- _Directions_
The listing below should be reproduced exactly, with the pictures omitted.

- _Source material_
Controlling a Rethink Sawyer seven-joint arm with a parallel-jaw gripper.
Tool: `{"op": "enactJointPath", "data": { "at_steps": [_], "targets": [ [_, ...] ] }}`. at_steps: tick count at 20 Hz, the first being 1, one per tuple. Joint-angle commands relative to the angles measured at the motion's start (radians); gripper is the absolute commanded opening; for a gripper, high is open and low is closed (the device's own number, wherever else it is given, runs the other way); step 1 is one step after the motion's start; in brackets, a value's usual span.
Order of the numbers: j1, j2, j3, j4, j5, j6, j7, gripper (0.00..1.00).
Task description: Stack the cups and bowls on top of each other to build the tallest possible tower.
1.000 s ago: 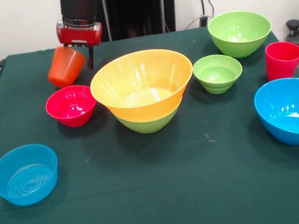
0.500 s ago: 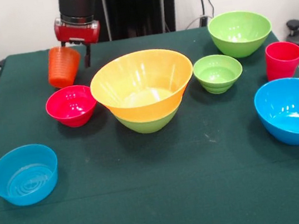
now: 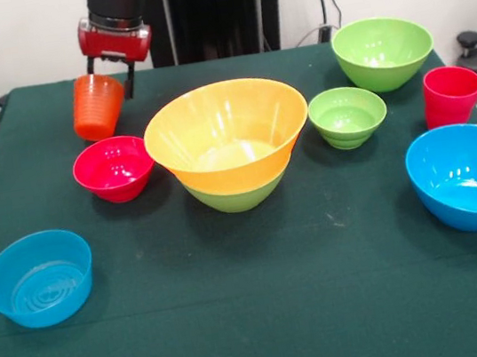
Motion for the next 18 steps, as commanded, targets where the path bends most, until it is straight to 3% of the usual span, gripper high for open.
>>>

- _Output of the exercise_
Controlling a Rethink Sawyer seven-joint arm with a parallel-jaw gripper.
Tool: `{"op": "enactJointPath", "data": { "at_steps": [_], "targets": [ [_, ...] ] }}`. at_steps: tick count at 20 Hz, the first being 1, one per tuple. Joint-angle commands relative to the angles measured at the motion's start (radians); gripper is the absolute commanded opening; for a gripper, high is open and low is closed (the device's own number, wherever else it is given, runs the other way); step 1 is one step after the motion's start; in brackets, a value's usual span.
Order of the numbers: j1, j2, j3, j4, j5, j6, j7, gripper (0.00..1.00).
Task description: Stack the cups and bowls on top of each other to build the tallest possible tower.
1.000 s ago: 
0.500 s ago: 
now: 
Motion for the next 18 steps, as commanded, targets where the path bends most, until it is straight to 3% of the usual span, gripper high for open.
>>>

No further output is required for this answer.